O bless our God, ye people, and make the voice of his praise to be heard:
Which holdeth our soul in life, and suffereth not our feet to be moved.
(9) Which holdeth . . .—The LXX. literally, which putteth our soul into life, i.e., keeps us alive, as the parallelism shows.

For thou, O God, hast proved us: thou hast tried us, as silver is tried.
Thou broughtest us into the net; thou laidst affliction upon our loins.
(11) Net.—The Hebrew in Ezekiel 12:13 certainly means “net,” as LXX. and Vulg. here. But Aquila, Symmachus, and Jerome prefer the usual meaning, “stronghold” (2 Samuel 5:7, &c), which is more in keeping with the other images of violence and oppression. The fortress, the hard labour, the subjection as by foes riding over the vanquished, the passage through fire and water, all raise a picture of the direst tyranny.

Thou hast caused men to ride over our heads; we went through fire and through water: but thou broughtest us out into a wealthy place.
(12) Ride over our heads.—For the figure comp. Isaiah 51:23.

We went through fire and water.—A figure of extreme danger. (Comp. Isaiah 43:2.)

A wealthy place.—The LXX. and Vulg., “to refreshment,” which is certainly more in keeping with the figures employed, and may perhaps be got out of the root-idea of the word, “overflow.” But a slight change gives the frequent figure “a broad place.”

I will go into thy house with burnt offerings: I will pay thee my vows,
Which my lips have uttered, and my mouth hath spoken, when I was in trouble.
(14) Uttered.—Literally, opened.

I will offer unto thee burnt sacrifices of fatlings, with the incense of rams; I will offer bullocks with goats. Selah.
(15) I will offer.—Such a holocaust could hardly have been vowed by a single person. It is the community that speaks. Besides, the ram was not a sacrifice for any individual, but particularly enjoined for the high priest (Leviticus 9:2), the head of a tribe (Numbers 7), or a Nazarite (Numbers 6:14). Incense is here the ascending smoke of the sacrifice.

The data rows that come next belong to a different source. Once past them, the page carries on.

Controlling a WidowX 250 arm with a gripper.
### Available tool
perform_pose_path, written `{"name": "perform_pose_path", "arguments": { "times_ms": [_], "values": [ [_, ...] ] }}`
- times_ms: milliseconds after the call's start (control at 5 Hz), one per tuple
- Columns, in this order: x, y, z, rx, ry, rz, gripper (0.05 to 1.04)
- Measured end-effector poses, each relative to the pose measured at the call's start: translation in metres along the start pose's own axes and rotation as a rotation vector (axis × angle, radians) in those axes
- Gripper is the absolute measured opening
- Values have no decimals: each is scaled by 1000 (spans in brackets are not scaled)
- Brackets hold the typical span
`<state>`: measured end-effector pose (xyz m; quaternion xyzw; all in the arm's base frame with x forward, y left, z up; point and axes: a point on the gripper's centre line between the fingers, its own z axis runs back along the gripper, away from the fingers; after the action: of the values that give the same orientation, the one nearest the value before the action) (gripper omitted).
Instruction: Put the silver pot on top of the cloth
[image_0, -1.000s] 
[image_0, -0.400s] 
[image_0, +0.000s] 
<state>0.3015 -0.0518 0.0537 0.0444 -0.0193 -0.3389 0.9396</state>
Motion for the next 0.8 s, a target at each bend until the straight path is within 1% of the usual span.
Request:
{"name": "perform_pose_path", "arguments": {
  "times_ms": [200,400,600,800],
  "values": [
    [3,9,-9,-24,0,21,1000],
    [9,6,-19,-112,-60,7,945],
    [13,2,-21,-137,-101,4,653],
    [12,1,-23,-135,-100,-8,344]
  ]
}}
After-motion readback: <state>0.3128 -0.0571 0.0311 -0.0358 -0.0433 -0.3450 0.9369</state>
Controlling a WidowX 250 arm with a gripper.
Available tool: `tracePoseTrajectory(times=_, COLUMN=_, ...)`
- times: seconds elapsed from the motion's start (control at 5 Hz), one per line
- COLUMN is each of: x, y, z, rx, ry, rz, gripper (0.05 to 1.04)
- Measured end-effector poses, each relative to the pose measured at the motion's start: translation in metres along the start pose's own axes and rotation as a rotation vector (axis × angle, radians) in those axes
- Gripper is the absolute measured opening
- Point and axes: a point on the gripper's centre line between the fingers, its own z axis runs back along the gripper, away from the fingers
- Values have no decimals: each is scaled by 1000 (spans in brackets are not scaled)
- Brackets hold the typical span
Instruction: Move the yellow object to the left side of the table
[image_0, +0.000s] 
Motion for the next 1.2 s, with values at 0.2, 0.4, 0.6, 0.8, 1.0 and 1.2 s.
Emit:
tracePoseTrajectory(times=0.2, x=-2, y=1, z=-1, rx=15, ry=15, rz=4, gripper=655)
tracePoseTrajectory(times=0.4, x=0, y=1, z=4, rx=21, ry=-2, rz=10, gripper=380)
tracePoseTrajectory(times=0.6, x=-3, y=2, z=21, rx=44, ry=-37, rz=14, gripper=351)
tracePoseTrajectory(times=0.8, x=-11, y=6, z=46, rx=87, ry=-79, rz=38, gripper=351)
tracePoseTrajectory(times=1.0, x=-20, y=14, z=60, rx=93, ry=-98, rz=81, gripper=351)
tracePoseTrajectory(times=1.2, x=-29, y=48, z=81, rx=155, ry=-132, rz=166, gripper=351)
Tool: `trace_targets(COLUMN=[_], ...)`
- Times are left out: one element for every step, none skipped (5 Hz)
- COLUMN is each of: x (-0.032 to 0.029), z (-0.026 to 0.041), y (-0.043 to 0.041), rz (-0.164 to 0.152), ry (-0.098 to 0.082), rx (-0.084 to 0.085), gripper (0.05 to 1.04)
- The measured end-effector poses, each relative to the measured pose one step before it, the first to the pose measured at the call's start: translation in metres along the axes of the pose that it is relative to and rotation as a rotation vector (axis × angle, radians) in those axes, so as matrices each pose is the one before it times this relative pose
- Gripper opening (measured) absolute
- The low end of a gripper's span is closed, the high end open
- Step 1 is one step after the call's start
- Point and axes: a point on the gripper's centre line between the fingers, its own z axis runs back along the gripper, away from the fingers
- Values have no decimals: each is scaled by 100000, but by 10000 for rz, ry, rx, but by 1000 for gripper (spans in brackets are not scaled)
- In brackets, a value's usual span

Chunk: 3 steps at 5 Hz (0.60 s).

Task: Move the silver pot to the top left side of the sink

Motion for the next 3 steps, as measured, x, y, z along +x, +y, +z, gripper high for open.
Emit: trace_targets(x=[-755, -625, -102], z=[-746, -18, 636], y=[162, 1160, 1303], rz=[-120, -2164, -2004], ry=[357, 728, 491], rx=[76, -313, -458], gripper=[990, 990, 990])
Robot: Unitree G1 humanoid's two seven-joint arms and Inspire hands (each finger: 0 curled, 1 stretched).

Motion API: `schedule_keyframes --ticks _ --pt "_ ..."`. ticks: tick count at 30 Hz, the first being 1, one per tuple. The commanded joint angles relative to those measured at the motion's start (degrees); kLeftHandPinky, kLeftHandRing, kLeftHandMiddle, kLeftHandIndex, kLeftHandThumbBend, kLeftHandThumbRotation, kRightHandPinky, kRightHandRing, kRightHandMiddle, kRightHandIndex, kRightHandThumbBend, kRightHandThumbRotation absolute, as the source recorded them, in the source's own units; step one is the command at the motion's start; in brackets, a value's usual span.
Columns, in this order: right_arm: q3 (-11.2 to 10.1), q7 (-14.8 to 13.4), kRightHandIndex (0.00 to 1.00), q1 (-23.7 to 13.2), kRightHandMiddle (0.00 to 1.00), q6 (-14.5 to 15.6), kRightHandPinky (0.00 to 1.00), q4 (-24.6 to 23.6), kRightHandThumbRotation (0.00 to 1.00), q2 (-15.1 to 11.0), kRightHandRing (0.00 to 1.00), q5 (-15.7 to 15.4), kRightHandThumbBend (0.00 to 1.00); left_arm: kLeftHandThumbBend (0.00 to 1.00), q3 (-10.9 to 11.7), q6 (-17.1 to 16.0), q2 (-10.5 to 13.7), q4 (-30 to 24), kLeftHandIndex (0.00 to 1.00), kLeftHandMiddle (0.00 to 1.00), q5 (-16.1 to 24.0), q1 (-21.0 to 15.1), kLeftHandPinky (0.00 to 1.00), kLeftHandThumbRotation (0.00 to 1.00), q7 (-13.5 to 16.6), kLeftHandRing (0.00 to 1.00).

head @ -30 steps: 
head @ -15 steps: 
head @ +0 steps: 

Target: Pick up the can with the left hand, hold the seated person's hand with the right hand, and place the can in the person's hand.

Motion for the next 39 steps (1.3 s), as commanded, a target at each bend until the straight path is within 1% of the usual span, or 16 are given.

Come and hear, all ye that fear God, and I will declare what he hath done for my soul.
(16) Come.—Refers back to Psalm 66:9.

I cried unto him with my mouth, and he was extolled with my tongue.
(17) And he . . .—Literally, exaltation (i.e., praise) was under my tongue, apparently a Hebrew idiom akin to our “on the tip of the tongue,” i.e., ready at any moment for utterance.

If I regard iniquity in my heart, the Lord will not hear me:
(18) If I regard . . .—Rather, if I had seen evil (i.e., had had it purposely in view) in my heart, the Lord would not have heard me. One may not “be pardoned and retain the offence.” The reference may be either to the forming of wicked schemes, or to the complacent view of wickedness in others.

The protestation of innocence in this verse, being made by or for the community at large, marks a late period for the composition. (See Introduction, and Psalms 44, Introduction and Notes.)

But verily God hath heard me; he hath attended to the voice of my prayer.
Blessed be God, which hath not turned away my prayer, nor his mercy from me.
(20) Who hath not turned . . .i.e., he found himself able to pray, was not silenced. Notice the zeugma. God had not rejected his prayer nor withdrawn His grace.